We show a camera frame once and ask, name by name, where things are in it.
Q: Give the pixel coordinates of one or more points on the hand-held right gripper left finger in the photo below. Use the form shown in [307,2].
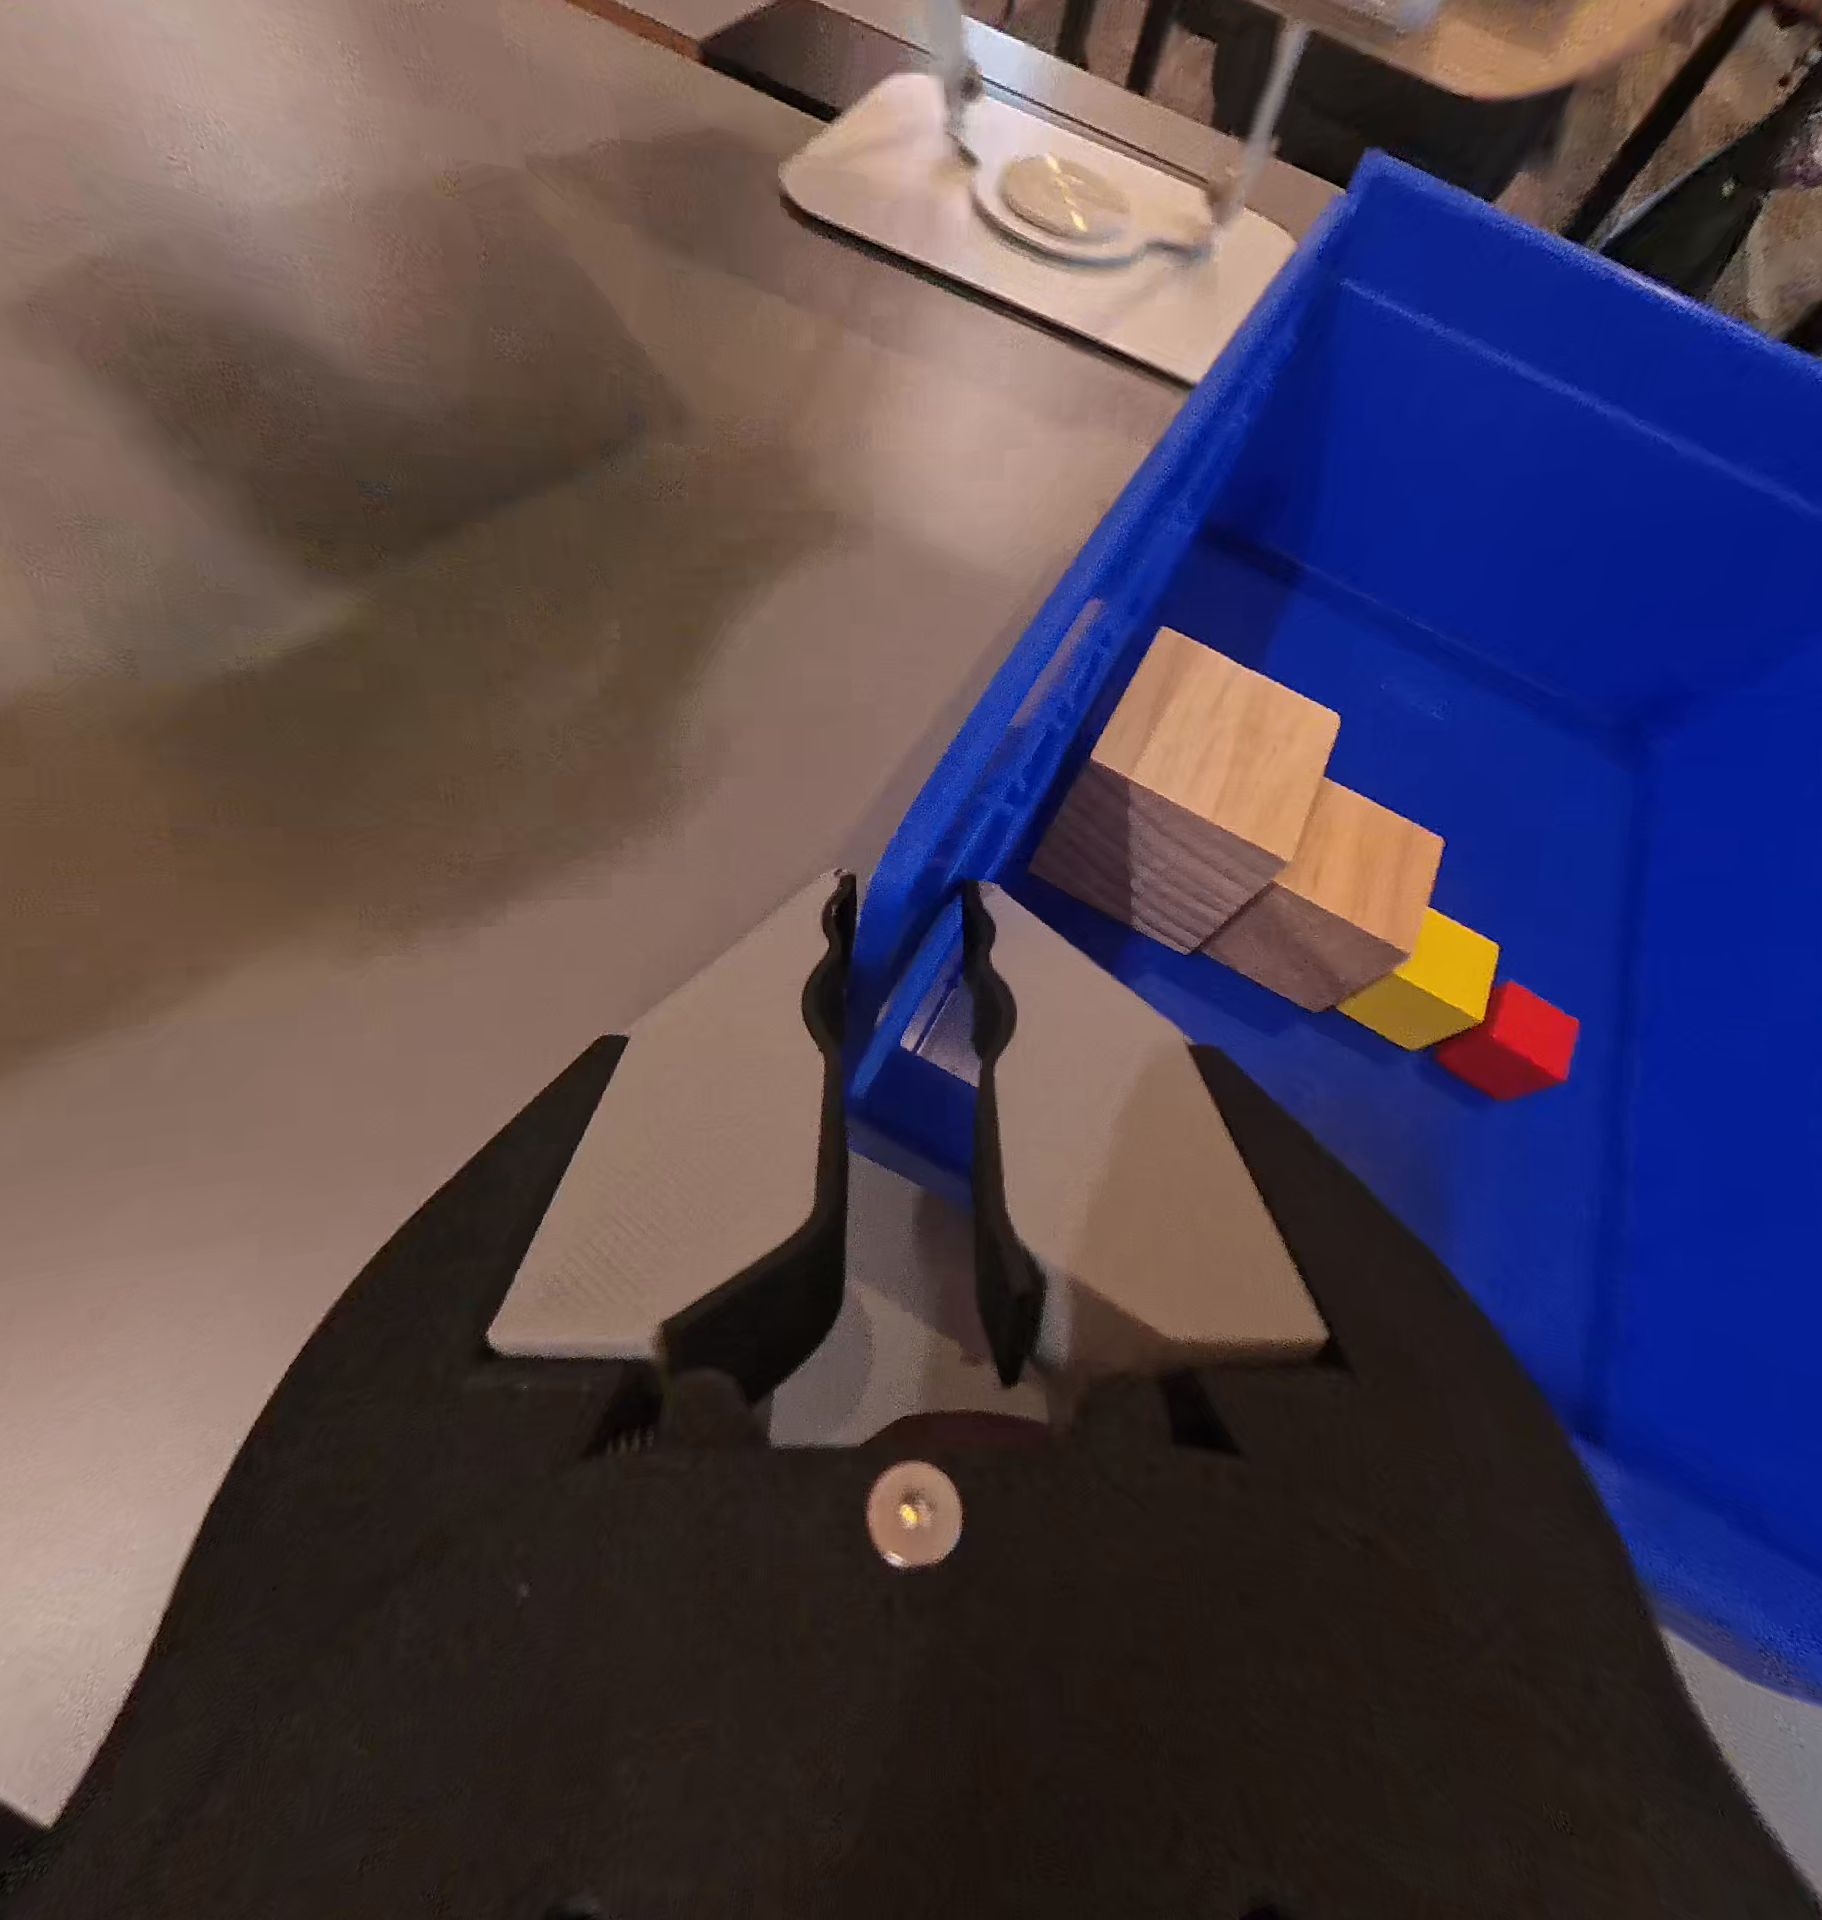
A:
[672,1185]

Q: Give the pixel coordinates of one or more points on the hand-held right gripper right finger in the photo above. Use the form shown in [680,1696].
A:
[1151,1185]

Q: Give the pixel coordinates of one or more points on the medium natural wooden cube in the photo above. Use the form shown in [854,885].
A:
[1347,901]

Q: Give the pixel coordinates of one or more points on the yellow wooden cube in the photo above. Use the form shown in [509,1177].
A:
[1438,981]

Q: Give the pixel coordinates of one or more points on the red wooden cube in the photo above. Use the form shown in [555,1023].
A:
[1519,1041]

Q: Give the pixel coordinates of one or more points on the large natural wooden cube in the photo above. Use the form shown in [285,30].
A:
[1212,765]

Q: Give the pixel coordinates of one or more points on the blue plastic bin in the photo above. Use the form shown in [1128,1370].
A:
[1601,600]

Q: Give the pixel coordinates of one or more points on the black office chair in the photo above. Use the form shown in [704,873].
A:
[1391,105]

———

◆ **Problem**
Lines in the data that hold "coordinates" must be located and copied.

◆ **Exercise result**
Q: Give the pixel coordinates of one or more points on the hand-held right gripper left finger in the photo below. Use the form shown in [307,2].
Q: Give the pixel coordinates of one or more points on the hand-held right gripper right finger in the photo above. Use the form shown in [680,1696].
Q: Give the pixel coordinates of one or more points on the medium natural wooden cube in the photo above. Use the form shown in [854,885].
Q: Give the pixel coordinates of one or more points on the yellow wooden cube in the photo above. Use the form shown in [509,1177].
Q: Give the pixel coordinates of one or more points on the red wooden cube in the photo above. Use the form shown in [555,1023].
Q: Give the pixel coordinates of one or more points on the large natural wooden cube in the photo above. Use the form shown in [285,30].
Q: Give the pixel coordinates of one or more points on the blue plastic bin in the photo above. Use the form shown in [1128,1370].
Q: Give the pixel coordinates of one or more points on the black office chair in the photo above. Use the form shown in [704,873].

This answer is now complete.